Tiba tiba terdengar suara ketukan pintu. Raka segera melihat siapa yang malam malam datang kerumahnya. Ternyata Dimas, yang ingin meminjam buku tugas fisika pada Raka. Ya itulah kebiasaan buruk teman temannya Raka. Hanya menebeng nilai dan mencontek pekerjaan rumah Raka. Dimas pun kaget ada Vania malam malam di rumah Raka.
"Vania? Kok lo ada di rumahnya Raka malem malem? Hayooo... Pacaran ya?" tukas Dimas menggoda Vania.
"Enggak, kok. Jangan aneh aneh deh kamu, Dim"sahut Vania sedikit kesal.
"Terus ngapain? Oh, Gue tau. Pasti lo juga mau minta contekan ya sama Raka? Ngaku!" Desak Dimas yang membuat Vania merasa semakin kelas.

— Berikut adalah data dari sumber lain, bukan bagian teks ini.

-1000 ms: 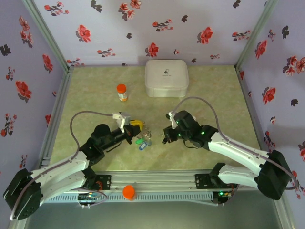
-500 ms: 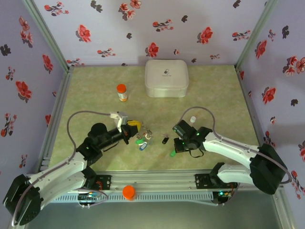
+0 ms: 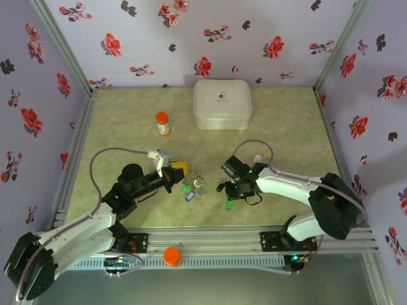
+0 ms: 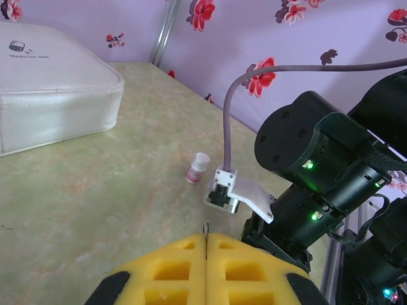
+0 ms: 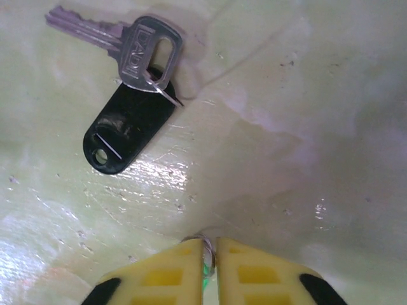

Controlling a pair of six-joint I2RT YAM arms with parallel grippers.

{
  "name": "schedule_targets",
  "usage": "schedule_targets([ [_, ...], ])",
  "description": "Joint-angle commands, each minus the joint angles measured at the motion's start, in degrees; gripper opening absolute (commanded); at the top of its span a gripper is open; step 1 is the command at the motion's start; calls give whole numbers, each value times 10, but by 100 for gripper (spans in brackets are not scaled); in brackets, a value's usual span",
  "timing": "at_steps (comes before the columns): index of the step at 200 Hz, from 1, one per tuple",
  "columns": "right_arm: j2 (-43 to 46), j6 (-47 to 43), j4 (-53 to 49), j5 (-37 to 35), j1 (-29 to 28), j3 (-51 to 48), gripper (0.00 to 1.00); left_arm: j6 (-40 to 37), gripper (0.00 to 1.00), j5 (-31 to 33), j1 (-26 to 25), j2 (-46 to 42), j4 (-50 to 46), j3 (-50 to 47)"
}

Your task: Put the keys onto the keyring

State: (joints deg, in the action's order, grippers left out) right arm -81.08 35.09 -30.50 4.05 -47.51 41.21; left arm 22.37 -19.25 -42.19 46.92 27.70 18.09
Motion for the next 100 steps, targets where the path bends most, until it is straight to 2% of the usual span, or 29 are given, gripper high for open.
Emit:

Ya kali Vania yang pandai itu mencontek, walupun dia kurang ahli dalam menghitung, tapi dia tidak pernah sekalipun untu mencontek. Mungkin dia hanya akan meminta bantuan pemahaman saja, bukan meminta bantu jawaban.
"Terserah deh, Dim. Nggak ngerti aku harus jawab apa kalo ngomong sama kamu. Salah terus," gerutu Vania tak menghiraukan Dimas, dan Raka hanya tersenyum melihat tingkah Vania yang kesal pada Dimas itu.
Dimas pun mengutarakan maksud kedatangannya ke rumah Raka. Raka tak berfikir panjang segera mengambil bukunya meminjamkan nya pada Dimas dan segera menyuruhnya pulang karena dia juga akan mengantarkan Vania pulang. Dimas segera pergi meninggalkan rumah Raka setelah mendapat kan tujuan nya, yaitu buku fisika Raka. Setelah itu, Raka juga berangkat untuk mengantarkan Vania pulang.
"Makasih ya, udah di anterin pulang. Jadi ngerepotin kamu," ucap Vania berterimakasih kepada Raka.
"Gue yang harusnya makasih sama lo, karena lo udah nenangin diri gue..."
Vania hanya tersenyum dan mengangguk kecil.
"Thanks ya, Van. Lo emang temen gue yang paling baik," sambung Raka sambil tersenyum pada Vania.
"Iya, sama sama. Jangan khawatir, semuanya bakalan berlalu kok. Intinya kamu harus tetap semangat," Vania membalas senyuman Raka sambil mengepalkan tangannya memberi semangat.
Raka terkekeh kecil melihat tingkah Vania yang sangat menggemaskan.
"Iya. Ya udah, masuk sana. Gue balik dulu," pamit Raka.
"Iya, hati hati." Pungkas Vania, kemudian segera masuk kerumah.
Raka pun kembali pulang meninggalkan halaman rumah Vania.